Investment Strategies
Merrill GWM Strikes Cautious Note On China

After the roller-coaster ride of recent years, China’s capital markets are showing signs of possible overheating again although the country is unlikely to slam on the monetary brakes before industrial and consumer sectors have shown a clear recovery, according toMerrill Lynch Global Wealth Management.
The MSCI China index of the country’s equities has logged total returns of almost 56 per cent since January this year, based on reinvested dividends, data shows.
“After an extraordinary comeback since last November, there are now some clouds on the horizon, including talk of threats of a policy response to the explosion of credit in China, and concerns that commodity prices may fail to rise in the second half of the year,” Bill O’Neill, portfolio strategist at Merrill, said in a briefing note.
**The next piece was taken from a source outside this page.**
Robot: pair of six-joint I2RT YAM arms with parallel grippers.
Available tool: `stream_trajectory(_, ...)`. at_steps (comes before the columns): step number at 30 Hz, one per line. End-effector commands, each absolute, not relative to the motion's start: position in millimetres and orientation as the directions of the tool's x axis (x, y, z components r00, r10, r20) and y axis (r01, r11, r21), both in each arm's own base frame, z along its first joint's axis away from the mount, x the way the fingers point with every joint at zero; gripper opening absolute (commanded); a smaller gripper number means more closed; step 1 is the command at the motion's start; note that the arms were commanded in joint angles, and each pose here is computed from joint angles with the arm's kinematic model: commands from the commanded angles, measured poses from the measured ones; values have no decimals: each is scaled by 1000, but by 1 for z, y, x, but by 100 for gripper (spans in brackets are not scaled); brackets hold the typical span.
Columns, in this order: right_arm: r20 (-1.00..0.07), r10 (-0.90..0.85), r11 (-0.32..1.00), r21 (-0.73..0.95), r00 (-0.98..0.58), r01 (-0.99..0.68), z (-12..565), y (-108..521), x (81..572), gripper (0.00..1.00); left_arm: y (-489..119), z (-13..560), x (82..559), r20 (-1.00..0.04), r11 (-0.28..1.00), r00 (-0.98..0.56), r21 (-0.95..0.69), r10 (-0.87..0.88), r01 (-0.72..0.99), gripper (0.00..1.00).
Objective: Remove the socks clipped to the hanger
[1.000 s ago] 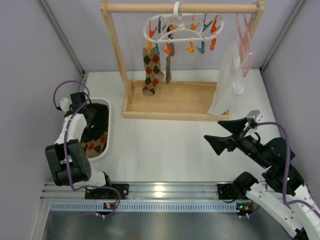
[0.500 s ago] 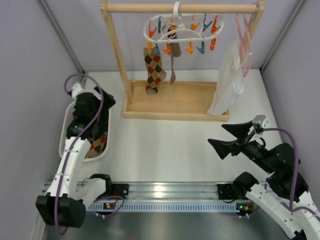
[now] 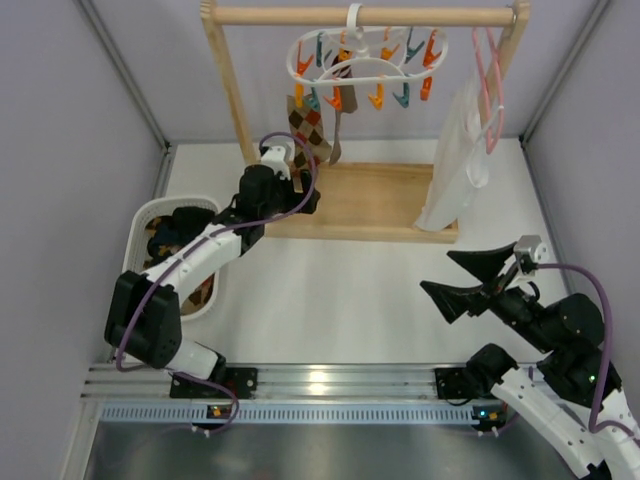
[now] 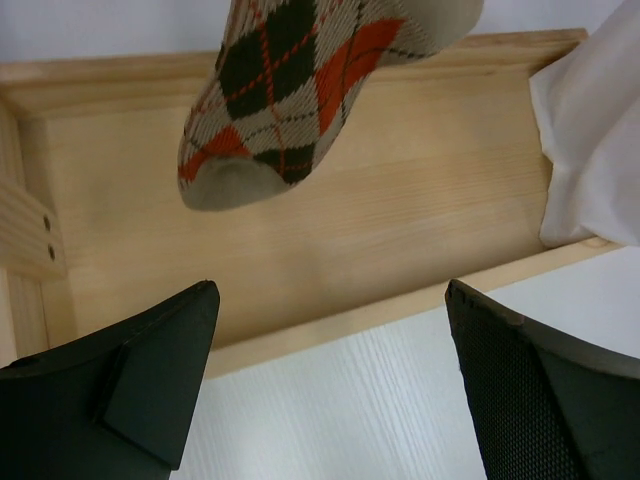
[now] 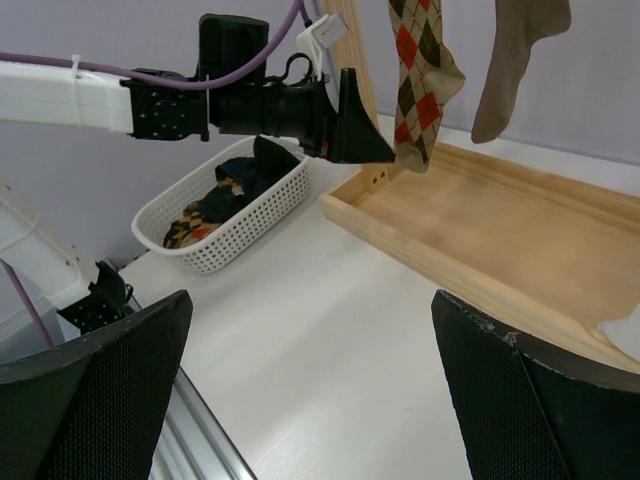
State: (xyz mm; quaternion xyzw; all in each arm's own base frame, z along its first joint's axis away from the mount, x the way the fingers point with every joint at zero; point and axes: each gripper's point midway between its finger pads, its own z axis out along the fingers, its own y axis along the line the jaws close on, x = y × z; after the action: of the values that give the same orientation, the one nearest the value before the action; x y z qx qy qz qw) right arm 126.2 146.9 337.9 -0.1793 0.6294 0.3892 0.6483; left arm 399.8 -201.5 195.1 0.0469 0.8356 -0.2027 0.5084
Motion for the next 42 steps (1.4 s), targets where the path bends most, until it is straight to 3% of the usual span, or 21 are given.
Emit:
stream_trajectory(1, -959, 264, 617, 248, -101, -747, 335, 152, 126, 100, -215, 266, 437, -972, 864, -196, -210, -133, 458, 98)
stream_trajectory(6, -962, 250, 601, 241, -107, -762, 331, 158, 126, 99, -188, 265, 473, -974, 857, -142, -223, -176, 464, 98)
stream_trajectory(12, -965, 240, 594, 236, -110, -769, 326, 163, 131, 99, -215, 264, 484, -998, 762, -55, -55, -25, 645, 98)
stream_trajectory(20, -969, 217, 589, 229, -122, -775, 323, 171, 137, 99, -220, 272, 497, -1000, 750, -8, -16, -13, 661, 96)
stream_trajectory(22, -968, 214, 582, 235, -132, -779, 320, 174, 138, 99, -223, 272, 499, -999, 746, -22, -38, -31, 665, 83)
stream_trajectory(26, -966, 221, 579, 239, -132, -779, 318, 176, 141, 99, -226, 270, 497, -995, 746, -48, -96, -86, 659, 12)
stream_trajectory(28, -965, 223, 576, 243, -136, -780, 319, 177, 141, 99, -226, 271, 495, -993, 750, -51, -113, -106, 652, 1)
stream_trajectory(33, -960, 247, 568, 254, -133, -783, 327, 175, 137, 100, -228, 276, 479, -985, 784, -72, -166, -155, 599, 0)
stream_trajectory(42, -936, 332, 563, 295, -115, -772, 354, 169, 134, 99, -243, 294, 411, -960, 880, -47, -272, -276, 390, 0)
“At the same time, though, markets within the group that have shown surprising resilience are now on a full valuation against their developed market counterparts. India and China equities are on a price-to-book ratio of 2.5 times, in contrast to Russia, which is on less than one,” he said.
He said that investors should regard China as a strategic holding in equity portfolios, in the same way Japan was viewed in the 1980s.
“Beyond China, we see a number of themes at work: rebalancing domestic demand to offset a loss of export growth in Russia and India, the threat of high inflation in India and resilience in the Brazilian banking system,” Mr O’Neill said.